POLITICS • He may have mastered the art of attacking without seeming to | 7/10
POLICY • Slashing the only decent news provider available to most of rural Maine | 2/10
QUIET SPENDING | LePage's budget also gives big handouts to Maine's wealthiest (in the form of income- and estate-tax cuts); he has claimed it is better for everyone because it also gives tiny handouts to working Mainers. This assertion, while technically true, has yet to be challenged by nonpartisan observers (such as the press), who might note that trickle-up is the economic model backed by the evidence; trickle-down, based on evidence and experience, is a failure.
POLITICS • Is he also mastering the art of double-speak? | 8/10
POLICY • Giving money to the rich barely helps the economy; giving it to the poor is a massive boost to all | 2/10
QUIET ACTIVISM | The governor promised during his campaign to take away worker rights, ostensibly to give employers more freedom to create jobs. He has carried this through, by killing a bill that would have increased the minimum wage, by reviving an anti-union proposal long thought dead by State House watchers, and by cutting welfare benefits.
POLITICS • Keeping his campaign promises | 7/10
POLICY • The jury's out on whether employers will exploit workers, hire more, or both | 5/10
QUIET DEATH | The governor and his GOP operatives rammed through a major overhaul of the state's health-insurance system, reducing consumer protections and allowing different companies to play by different (and fewer) rules. It drew very vocal opposition around the state and forced the resignation of the state's top insurance regulator. Fewer people will be able to afford care, what care there is will be more limited and more expensive, and companies will be freer to screw customers.

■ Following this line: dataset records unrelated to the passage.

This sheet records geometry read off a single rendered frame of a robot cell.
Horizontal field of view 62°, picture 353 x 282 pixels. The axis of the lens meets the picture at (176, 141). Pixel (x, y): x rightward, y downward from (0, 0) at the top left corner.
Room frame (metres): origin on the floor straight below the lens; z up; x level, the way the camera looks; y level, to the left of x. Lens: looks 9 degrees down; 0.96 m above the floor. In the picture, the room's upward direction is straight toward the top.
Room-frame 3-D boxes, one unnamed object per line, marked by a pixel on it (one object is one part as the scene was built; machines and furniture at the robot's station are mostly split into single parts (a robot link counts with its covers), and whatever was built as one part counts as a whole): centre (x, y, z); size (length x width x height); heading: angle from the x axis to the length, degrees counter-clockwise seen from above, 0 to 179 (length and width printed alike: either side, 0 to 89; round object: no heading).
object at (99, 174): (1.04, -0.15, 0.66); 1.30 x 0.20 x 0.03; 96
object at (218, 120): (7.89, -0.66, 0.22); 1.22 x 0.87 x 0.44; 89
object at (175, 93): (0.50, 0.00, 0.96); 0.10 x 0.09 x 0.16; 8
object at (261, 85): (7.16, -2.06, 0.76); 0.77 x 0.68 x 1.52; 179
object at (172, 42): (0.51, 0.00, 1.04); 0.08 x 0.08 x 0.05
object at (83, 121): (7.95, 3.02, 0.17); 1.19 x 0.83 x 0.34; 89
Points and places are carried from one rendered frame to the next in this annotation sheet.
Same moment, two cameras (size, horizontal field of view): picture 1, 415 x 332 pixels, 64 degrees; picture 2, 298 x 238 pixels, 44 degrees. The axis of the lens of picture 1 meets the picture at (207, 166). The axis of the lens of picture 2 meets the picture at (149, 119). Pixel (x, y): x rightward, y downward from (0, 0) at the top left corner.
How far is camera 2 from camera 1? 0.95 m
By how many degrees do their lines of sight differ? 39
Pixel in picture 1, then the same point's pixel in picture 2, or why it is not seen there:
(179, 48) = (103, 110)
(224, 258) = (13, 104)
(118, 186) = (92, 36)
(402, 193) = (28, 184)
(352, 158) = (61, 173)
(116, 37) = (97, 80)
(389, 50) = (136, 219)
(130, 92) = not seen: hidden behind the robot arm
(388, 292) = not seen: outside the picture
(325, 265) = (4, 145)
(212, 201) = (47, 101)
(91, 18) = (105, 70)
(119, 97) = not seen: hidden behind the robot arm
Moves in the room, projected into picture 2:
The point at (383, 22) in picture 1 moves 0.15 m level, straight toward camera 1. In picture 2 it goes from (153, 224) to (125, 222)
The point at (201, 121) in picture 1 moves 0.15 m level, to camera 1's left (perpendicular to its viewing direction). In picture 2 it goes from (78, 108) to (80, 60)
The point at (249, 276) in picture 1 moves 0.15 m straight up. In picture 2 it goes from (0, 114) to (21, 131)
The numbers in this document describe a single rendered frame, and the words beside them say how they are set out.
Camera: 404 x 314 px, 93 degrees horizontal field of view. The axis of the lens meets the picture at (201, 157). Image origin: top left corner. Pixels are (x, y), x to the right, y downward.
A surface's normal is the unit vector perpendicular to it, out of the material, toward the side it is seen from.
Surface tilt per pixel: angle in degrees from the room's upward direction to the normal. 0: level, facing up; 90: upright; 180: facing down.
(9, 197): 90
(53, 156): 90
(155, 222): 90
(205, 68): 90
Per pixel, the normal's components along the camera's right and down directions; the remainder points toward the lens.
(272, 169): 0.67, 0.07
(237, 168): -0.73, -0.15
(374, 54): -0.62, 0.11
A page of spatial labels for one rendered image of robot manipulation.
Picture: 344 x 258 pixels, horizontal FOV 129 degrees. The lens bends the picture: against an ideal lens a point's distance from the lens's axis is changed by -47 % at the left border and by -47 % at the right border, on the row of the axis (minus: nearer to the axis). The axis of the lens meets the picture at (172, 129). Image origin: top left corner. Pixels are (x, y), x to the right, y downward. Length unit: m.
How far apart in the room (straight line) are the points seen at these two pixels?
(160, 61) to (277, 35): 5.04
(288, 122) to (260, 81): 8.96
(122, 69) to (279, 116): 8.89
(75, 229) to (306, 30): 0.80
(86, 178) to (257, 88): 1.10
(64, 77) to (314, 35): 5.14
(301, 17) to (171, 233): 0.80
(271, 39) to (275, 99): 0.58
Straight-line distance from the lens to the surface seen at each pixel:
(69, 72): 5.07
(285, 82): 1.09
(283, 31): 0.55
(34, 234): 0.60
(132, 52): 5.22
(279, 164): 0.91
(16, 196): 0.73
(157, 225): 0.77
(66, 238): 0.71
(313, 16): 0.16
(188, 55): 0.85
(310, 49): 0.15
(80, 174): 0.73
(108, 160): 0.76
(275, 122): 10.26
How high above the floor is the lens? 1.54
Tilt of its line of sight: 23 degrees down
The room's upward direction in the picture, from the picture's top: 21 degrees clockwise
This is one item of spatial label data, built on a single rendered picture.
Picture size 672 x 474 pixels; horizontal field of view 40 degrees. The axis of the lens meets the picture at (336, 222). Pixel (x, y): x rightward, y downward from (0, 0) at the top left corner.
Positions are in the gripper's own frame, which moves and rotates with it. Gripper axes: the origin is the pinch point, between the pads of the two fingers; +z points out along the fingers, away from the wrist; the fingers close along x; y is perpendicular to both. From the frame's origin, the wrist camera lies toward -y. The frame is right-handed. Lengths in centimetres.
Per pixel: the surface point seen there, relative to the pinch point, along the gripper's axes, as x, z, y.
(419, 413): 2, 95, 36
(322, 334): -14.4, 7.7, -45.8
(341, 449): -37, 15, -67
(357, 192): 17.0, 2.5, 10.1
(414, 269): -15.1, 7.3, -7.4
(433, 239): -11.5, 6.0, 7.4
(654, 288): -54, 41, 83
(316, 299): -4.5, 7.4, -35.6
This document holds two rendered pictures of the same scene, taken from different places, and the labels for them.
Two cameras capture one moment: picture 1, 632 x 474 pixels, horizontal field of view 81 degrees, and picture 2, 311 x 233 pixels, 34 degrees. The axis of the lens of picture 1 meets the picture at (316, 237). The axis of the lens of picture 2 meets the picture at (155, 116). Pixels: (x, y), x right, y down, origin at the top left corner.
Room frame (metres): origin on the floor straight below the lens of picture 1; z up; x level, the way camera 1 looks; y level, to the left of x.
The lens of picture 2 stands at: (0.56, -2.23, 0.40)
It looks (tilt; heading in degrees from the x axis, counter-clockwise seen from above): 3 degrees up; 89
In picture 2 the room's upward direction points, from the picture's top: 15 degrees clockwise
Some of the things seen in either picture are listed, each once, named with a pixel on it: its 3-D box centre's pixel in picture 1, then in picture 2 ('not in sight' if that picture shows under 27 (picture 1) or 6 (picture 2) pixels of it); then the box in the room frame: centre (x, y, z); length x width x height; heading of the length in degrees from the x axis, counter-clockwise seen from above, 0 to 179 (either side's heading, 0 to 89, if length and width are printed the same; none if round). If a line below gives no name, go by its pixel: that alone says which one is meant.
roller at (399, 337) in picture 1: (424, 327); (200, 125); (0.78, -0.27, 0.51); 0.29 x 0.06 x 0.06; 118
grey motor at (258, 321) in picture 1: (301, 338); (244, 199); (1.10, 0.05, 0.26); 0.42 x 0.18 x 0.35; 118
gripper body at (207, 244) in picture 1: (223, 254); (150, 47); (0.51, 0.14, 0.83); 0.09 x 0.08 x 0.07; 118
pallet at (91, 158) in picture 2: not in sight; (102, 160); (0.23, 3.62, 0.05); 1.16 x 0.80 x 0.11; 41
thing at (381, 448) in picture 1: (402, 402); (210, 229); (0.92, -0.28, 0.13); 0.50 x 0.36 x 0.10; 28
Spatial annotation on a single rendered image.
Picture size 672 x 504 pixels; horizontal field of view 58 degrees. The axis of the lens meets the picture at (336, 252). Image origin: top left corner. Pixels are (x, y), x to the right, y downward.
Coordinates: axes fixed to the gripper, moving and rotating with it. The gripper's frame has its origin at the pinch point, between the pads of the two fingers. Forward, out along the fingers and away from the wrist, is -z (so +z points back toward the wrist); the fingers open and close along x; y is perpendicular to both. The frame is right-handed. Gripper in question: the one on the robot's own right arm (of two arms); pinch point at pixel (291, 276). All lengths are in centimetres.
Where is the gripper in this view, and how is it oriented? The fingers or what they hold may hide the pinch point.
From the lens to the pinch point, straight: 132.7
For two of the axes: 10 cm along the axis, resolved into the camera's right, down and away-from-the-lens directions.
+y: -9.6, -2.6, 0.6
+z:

POLITICS • Proved he can work the system to get major agenda goals accomplished | 10/10
POLICY • Insurers from other states welcome, except Vermont, which just moved closer to single-payer | 2/10
QUIET DESTRUCTION | LePage has moved to reduce Maine's efforts toward energy independence, saying existing rules are too burdensome on customers, including businesses. In addition to supporting continued dependence on foreign sources, critics say the move could kill Maine's nascent green-energy industry. The governor says much of that industry depends on tax breaks and is "temporary."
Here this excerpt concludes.